Find the root of an equation (i.e. solve f(u)=0)

A nonlinear system $f(u) = 0$ is specified by defining a function f(u,p), where p are the parameters of the system. Many problems can be written in such a way that solving a nonlinear rootfinding problem gives the solution. For example:

Do you want to know $u$ such that $4^u + 6^u = 7^u$? Then solve $f(u) = 4^u + 6^u - 7^u = 0$ for u!
If you have an ODE $u' = f(u)$, what is the point where the solution will be completely still, i.e. u' = 0?

All of these problems are solved by using a numerical rootfinder. Let's solve our first rootfind problem!

Required Dependencies

The following parts of the SciML Ecosystem will be used in this tutorial:

Module	Description
ModelingToolkit.jl	The symbolic modeling environment
NonlinearSolve.jl	The numerical solvers for nonlinear equations

Problem Setup

For example, the following solves the vector equation:

\[\begin{aligned} 0 &= σ*(y-x)\\ 0 &= x*(ρ-z)-y\\ 0 &= x*y - β*z\\ \end{aligned}\]

With the parameter values $\sigma = 10.0$, $\rho = 26.0$, $\beta = 8/3$.

# Import the packages
using ModelingToolkit, NonlinearSolve

# Define the nonlinear system
@variables x=1.0 y=0.0 z=0.0
@parameters σ=10.0 ρ=26.0 β=8 / 3

eqs = [0 ~ σ * (y - x),
    0 ~ x * (ρ - z) - y,
    0 ~ x * y - β * z]
@mtkbuild ns = NonlinearSystem(eqs, [x, y, z], [σ, ρ, β])

# Convert the symbolic system into a numerical system
prob = NonlinearProblem(ns, [])

# Solve the numerical problem
sol = solve(prob, NewtonRaphson())

# Analyze the solution
@show sol[[x, y, z]], sol.resid

([-2.129924444096732e-29, -5.537803554651503e-28, -2.398137151871876e-28], [-5.32481111024183e-27, 6.395032404991669e-28])

Step-by-Step Solution

Step 1: Import the Packages

To do this tutorial, we will need a few components:

To start, let's add these packages as demonstrated in the installation tutorial:

using Pkg
Pkg.add(["ModelingToolkit", "NonlinearSolve"])

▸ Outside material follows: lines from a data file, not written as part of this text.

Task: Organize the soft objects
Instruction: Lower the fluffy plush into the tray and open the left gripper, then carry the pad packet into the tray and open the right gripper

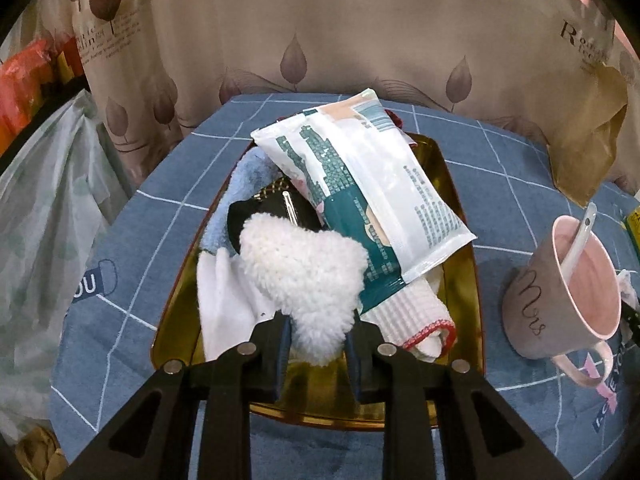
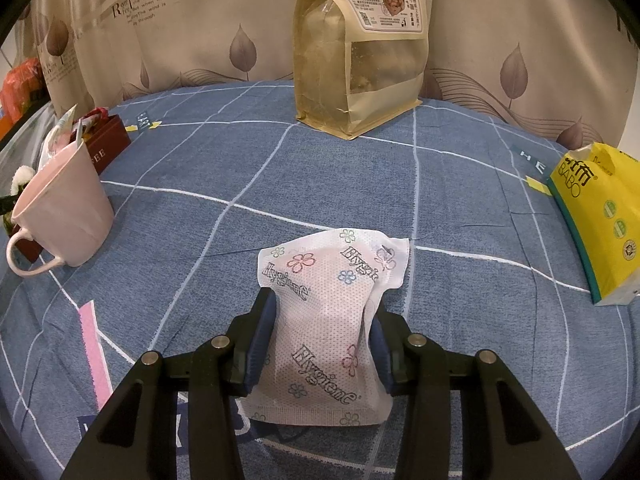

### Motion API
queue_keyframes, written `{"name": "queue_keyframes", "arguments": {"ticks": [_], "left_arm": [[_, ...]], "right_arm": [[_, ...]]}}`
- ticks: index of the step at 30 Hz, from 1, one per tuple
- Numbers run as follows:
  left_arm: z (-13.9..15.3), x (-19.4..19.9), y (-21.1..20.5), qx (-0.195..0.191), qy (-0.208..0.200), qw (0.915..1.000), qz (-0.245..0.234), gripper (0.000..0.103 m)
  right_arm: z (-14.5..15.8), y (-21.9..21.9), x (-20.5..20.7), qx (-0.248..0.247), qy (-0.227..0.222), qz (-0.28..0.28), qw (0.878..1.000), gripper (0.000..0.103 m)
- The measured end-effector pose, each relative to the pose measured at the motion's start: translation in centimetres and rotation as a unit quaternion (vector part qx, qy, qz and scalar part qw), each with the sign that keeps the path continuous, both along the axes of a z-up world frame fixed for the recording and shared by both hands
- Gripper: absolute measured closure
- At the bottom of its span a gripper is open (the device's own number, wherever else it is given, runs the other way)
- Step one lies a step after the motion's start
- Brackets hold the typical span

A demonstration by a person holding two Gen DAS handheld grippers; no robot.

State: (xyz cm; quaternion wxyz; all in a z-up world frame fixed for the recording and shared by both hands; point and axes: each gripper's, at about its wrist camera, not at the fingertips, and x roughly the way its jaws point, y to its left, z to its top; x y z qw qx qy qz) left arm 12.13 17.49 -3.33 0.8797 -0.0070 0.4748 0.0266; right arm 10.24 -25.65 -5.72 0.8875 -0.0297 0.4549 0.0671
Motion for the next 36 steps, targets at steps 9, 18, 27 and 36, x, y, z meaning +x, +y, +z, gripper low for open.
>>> {"name": "queue_keyframes", "arguments": {"ticks": [9, 18, 27, 36], "left_arm": [[0.8, -0.8, -0.5, 0.027, -0.006, 0.9996, 0.001, 0.064], [3.4, -2.6, -0.9, 0.034, -0.043, 0.9985, -0.002, 0.047], [4.5, -4.2, -0.7, 0.045, -0.059, 0.9972, 0.010, 0.047], [4.9, -4.9, 1.4, 0.038, -0.060, 0.9965, 0.045, 0.047]], "right_arm": [[0.0, 0.1, 0.1, -0.001, 0.000, 0.001, 1.000, 0.062], [0.0, 0.0, 0.0, -0.011, -0.002, 0.002, 1.000, 0.063], [0.3, 0.8, 0.0, -0.025, -0.003, -0.005, 1.000, 0.082], [3.9, 2.9, 0.4, -0.023, -0.031, -0.007, 0.999, 0.083]]}}
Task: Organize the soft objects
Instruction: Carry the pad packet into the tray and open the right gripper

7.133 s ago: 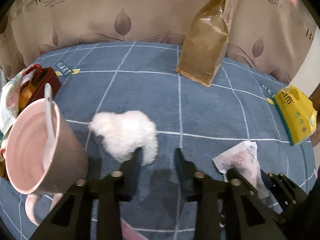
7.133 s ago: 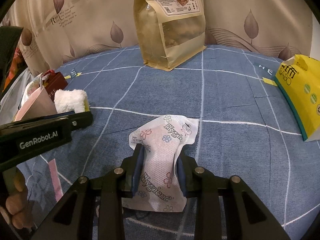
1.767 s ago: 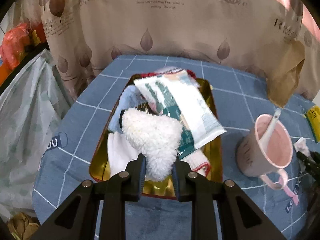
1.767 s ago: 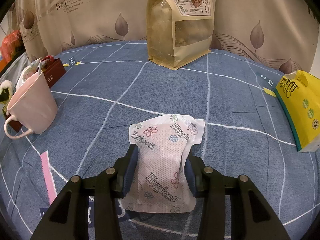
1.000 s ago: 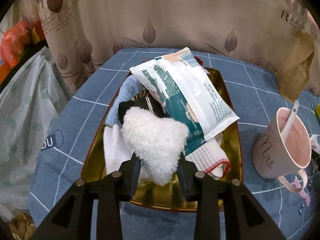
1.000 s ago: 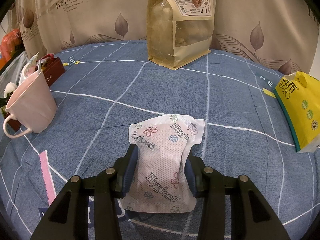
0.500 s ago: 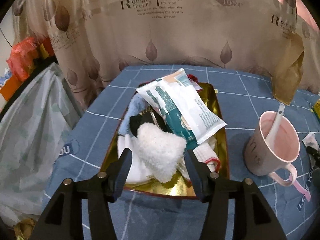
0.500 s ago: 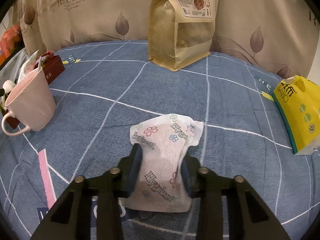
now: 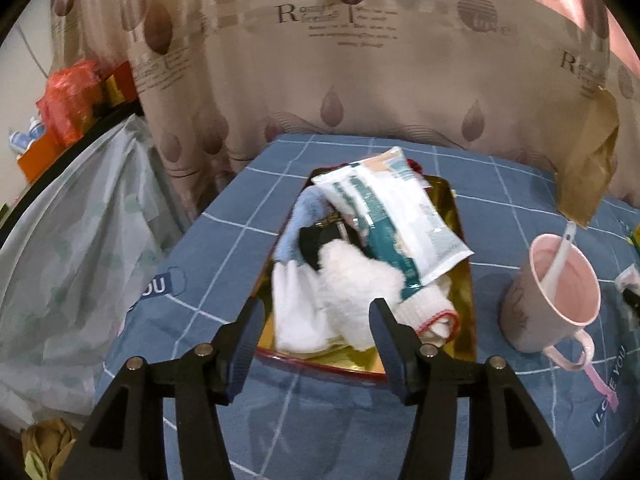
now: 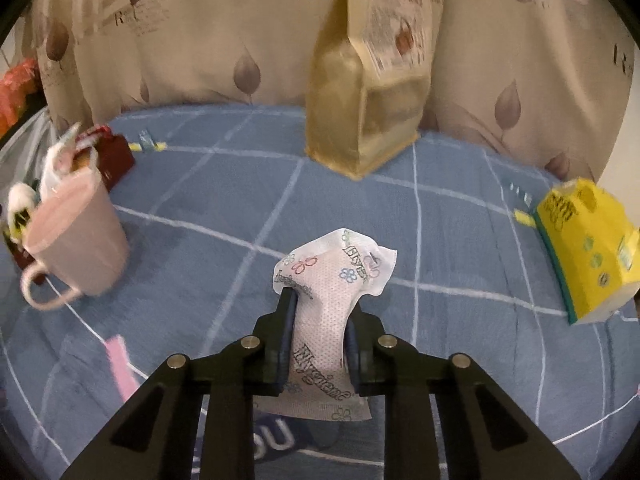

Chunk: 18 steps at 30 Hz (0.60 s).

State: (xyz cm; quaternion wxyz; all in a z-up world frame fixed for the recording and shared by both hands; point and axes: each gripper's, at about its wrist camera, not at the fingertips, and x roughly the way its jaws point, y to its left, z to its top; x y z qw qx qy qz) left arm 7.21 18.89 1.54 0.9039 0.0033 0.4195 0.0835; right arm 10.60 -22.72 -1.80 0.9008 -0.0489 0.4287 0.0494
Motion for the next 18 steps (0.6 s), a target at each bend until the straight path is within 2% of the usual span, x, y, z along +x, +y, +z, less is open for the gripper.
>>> {"name": "queue_keyframes", "arguments": {"ticks": [5, 9, 18], "left_arm": [[0.2, -0.3, 1.0, -0.004, -0.001, 0.9999, 0.014, 0.047], [0.3, -0.7, 1.7, -0.004, 0.000, 0.9997, 0.023, 0.046], [0.5, -1.0, 3.6, -0.008, -0.002, 0.9989, 0.046, 0.045]], "right_arm": [[3.3, 2.8, 0.3, 0.017, -0.024, 0.031, 0.999, 0.083], [5.5, 6.9, 0.5, 0.034, -0.034, 0.079, 0.996, 0.083], [7.5, 17.0, 0.0, 0.050, -0.040, 0.183, 0.981, 0.083]]}}
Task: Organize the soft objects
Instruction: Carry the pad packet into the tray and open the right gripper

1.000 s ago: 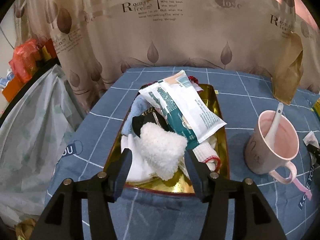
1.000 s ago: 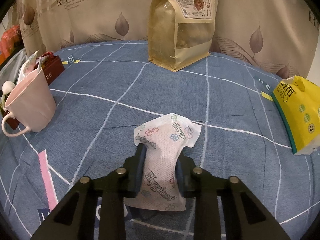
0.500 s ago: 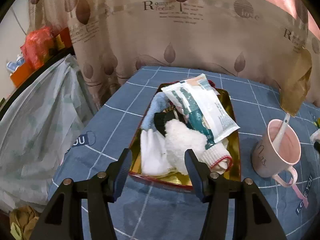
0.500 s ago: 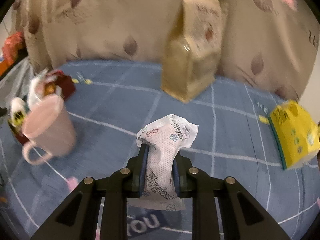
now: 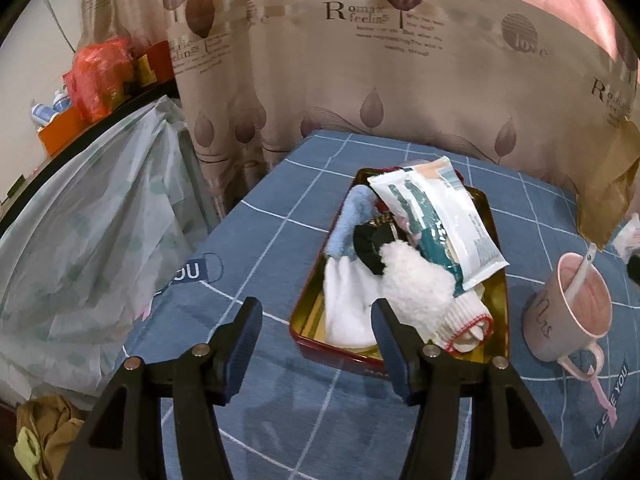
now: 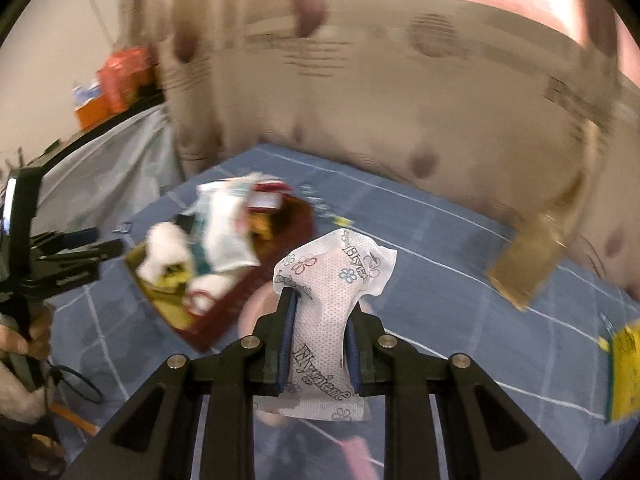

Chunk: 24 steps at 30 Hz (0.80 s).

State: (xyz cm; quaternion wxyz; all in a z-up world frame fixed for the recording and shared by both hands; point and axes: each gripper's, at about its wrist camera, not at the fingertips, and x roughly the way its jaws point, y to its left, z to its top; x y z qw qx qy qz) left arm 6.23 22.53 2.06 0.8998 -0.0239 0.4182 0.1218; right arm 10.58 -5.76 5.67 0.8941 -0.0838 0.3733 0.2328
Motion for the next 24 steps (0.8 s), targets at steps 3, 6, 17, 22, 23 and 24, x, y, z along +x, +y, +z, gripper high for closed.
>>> {"name": "queue_keyframes", "arguments": {"ticks": [3, 6, 17, 22, 23, 24], "left_arm": [[0.1, -0.1, 0.4, -0.002, 0.000, 1.0000, 0.004, 0.045], [0.3, -0.1, 0.9, -0.006, -0.005, 0.9999, 0.008, 0.045], [0.7, -0.3, 2.4, -0.027, -0.016, 0.9993, 0.022, 0.045], [0.7, -0.4, 2.7, -0.033, -0.019, 0.9990, 0.022, 0.045], [0.7, -0.4, 2.7, -0.033, -0.019, 0.9990, 0.022, 0.045], [0.6, -0.4, 2.7, -0.034, -0.019, 0.9990, 0.022, 0.045]], "right_arm": [[-0.3, 3.4, -0.1, -0.004, 0.003, 0.032, 0.999, 0.083], [-1.1, 6.6, -0.1, -0.011, 0.011, 0.059, 0.998, 0.083], [-5.7, 13.7, 1.1, -0.056, 0.051, 0.094, 0.993, 0.083], [-7.4, 15.2, 2.3, -0.062, 0.061, 0.085, 0.993, 0.083], [-7.6, 15.4, 2.6, -0.062, 0.060, 0.083, 0.993, 0.083], [-7.7, 15.6, 2.9, -0.060, 0.061, 0.081, 0.993, 0.083]]}}
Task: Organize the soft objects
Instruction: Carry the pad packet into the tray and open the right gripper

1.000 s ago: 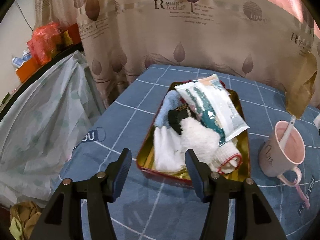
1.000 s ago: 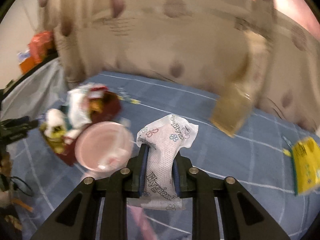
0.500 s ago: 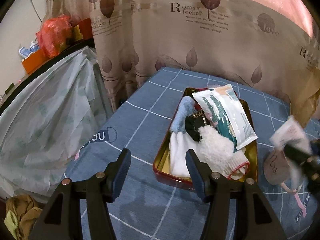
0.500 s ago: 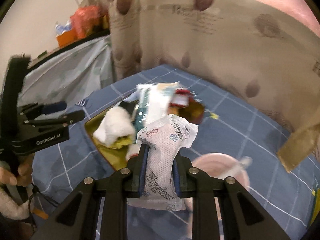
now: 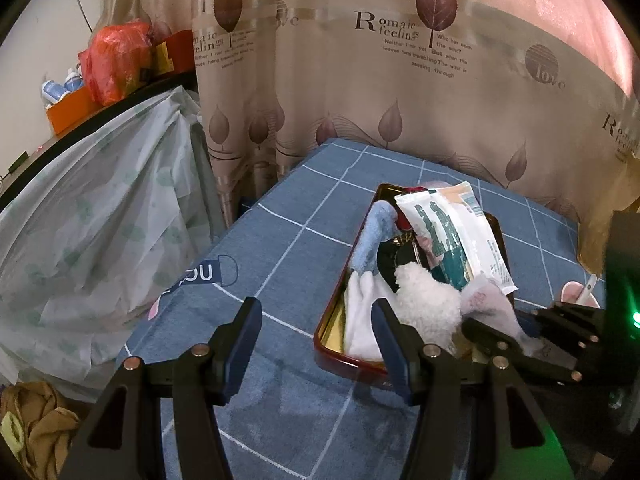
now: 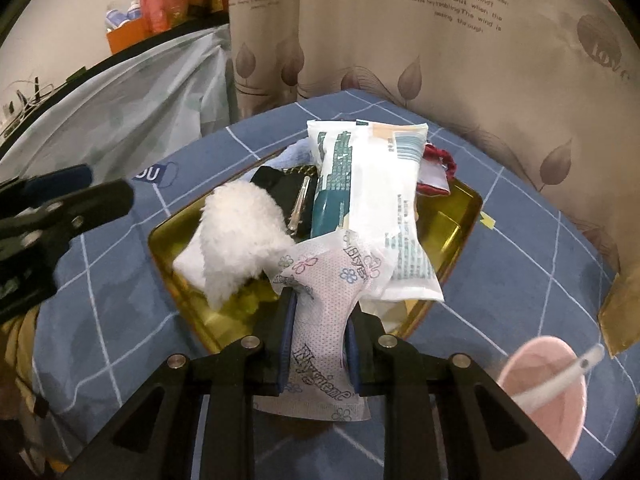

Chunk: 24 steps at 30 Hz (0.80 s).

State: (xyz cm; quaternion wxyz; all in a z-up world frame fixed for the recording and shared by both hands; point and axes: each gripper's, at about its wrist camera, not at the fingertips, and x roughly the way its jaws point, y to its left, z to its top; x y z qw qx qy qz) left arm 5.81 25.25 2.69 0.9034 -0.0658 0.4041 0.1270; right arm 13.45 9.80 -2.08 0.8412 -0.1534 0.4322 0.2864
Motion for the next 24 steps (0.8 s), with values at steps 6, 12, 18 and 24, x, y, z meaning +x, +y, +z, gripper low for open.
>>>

Now we're ready. Let's load in these packages:

# Import the packages
using ModelingToolkit, NonlinearSolve

Step 2: Define the Nonlinear System

Now let's define our nonlinear system. We use the ModelingToolkit.@variabes statement to declare our 3 state variables:

# Define the nonlinear system
@variables x=1.0 y=0.0 z=0.0

\[ \begin{equation} \left[ \begin{array}{c} x \\ y \\ z \\ \end{array} \right] \end{equation} \]

Notice that we are using the form state = initial condition. This is a nice shorthand for coupling an initial condition to our states. We now must similarly define our parameters, which we can associate default values via the form parameter = default value. This looks like:

@parameters σ=10.0 ρ=26.0 β=8 / 3

\[ \begin{equation} \left[ \begin{array}{c} \sigma \\ \rho \\ \beta \\ \end{array} \right] \end{equation} \]

Now we create an array of equations to define our nonlinear system that must be satisfied. This looks as follows:

Note

Note that in ModelingToolkit and Symbolics, ~ is used for equation equality. This is separate from = which is the “assignment operator” in the Julia programming language. For example, x = x + 1 is a valid assignment in a programming language, and it is invalid for that to represent “equality”, which is why a separate operator is used!

eqs = [0 ~ σ * (y - x),
    0 ~ x * (ρ - z) - y,
    0 ~ x * y - β * z]

\[ \begin{align} 0 &= \left( - x + y \right) \sigma \\ 0 &= - y + x \left( - z + \rho \right) \\ 0 &= x y - z \beta \end{align} \]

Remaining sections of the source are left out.